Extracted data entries
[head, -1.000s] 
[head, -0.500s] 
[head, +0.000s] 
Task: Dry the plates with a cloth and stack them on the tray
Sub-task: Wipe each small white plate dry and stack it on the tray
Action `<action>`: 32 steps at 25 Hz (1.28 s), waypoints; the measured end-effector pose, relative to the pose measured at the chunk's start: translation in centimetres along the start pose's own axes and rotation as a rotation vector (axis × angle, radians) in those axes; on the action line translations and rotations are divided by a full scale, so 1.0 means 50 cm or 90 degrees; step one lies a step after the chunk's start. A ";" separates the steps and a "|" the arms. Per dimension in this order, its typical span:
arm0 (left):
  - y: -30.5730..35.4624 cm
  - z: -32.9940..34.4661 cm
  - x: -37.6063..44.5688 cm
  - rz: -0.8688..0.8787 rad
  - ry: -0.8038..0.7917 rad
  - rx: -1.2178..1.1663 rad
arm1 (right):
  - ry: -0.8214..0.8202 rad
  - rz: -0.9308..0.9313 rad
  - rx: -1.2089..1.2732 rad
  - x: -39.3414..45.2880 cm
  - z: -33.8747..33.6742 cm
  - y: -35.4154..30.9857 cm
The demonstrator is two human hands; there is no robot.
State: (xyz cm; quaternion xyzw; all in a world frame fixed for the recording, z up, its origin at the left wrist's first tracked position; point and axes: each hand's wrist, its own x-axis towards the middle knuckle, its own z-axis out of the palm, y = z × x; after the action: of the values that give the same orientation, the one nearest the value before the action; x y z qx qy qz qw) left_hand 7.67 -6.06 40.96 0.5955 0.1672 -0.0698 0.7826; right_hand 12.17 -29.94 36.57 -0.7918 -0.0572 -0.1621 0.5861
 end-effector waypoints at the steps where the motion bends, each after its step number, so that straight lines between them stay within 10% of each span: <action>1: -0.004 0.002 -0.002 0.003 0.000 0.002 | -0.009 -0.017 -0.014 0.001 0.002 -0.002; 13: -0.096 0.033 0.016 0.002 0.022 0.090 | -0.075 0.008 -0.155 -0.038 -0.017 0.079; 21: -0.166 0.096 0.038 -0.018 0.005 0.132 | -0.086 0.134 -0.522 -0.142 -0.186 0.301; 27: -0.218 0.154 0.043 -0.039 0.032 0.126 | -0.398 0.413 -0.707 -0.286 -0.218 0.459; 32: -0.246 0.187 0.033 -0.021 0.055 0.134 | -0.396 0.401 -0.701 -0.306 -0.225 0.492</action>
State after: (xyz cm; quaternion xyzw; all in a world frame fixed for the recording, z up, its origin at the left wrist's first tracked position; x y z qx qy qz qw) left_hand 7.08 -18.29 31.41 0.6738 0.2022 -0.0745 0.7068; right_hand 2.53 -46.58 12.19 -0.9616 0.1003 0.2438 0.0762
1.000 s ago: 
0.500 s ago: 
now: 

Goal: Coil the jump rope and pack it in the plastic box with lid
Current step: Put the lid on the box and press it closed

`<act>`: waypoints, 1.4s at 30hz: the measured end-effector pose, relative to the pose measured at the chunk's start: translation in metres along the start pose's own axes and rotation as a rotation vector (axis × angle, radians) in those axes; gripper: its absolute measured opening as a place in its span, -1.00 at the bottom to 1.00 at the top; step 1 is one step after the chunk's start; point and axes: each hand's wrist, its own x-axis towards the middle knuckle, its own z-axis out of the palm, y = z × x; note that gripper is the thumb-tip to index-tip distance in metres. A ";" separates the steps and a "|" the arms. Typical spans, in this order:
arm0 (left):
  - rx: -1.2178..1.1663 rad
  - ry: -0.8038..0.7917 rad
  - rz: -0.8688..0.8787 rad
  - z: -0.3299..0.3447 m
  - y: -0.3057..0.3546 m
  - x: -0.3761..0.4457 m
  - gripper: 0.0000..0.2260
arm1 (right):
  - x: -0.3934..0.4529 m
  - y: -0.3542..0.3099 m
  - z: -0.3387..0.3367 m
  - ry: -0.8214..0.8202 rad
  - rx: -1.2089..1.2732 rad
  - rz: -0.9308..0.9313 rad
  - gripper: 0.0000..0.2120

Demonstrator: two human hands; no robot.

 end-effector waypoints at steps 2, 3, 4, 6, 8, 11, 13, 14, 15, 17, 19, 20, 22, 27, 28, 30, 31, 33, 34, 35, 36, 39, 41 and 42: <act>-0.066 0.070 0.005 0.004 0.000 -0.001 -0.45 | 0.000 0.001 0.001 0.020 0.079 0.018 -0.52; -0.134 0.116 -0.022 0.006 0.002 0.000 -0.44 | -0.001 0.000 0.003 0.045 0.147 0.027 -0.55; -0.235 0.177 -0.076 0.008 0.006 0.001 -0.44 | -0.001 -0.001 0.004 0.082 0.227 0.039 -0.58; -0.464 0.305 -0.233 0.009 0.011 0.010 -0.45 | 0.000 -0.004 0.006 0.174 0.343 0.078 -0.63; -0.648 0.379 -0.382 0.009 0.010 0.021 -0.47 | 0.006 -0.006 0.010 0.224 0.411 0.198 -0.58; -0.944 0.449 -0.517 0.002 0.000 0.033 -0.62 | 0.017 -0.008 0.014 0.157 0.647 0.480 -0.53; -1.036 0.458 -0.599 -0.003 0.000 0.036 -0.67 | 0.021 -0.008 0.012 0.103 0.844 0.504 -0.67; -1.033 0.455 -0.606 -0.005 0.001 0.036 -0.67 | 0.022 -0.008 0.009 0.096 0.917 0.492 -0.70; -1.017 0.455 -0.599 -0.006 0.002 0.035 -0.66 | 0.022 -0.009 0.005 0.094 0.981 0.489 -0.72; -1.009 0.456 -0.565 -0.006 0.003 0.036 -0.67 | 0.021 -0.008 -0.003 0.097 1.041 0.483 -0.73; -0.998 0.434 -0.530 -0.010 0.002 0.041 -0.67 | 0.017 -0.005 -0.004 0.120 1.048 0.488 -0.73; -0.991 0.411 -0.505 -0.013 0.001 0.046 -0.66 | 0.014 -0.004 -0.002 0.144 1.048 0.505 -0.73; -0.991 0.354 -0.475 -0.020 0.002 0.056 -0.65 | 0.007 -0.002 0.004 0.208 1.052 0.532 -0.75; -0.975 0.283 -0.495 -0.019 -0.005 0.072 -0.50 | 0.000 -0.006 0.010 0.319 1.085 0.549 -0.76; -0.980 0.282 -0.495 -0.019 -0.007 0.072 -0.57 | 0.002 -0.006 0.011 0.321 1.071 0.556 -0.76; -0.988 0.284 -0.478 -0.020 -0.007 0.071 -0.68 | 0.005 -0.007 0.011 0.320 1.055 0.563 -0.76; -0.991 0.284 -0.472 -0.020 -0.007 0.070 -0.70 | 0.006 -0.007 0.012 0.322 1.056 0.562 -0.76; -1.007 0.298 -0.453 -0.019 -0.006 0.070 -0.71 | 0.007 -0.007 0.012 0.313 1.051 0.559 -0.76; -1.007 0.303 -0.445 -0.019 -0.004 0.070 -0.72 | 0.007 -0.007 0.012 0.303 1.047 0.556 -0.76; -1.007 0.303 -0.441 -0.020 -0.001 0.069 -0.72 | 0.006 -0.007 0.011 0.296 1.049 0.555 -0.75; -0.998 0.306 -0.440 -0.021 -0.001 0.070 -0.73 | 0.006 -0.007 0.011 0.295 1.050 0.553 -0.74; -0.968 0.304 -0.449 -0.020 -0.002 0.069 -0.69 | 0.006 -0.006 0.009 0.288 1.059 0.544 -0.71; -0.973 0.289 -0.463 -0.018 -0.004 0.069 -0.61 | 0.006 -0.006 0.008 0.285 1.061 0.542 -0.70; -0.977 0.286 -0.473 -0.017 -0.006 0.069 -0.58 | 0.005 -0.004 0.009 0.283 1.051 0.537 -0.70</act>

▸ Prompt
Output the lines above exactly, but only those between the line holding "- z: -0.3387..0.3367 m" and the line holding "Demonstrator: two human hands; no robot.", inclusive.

▸ Written response
  - z: -0.3387..0.3367 m
  - ry: -0.8214..0.8202 rad
  - rx: -1.2089..1.2732 rad
  - rz: -0.9308..0.9313 rad
  - gripper: 0.0000..0.2120

Demonstrator: two human hands; no robot.

At this stage, the exercise is finished.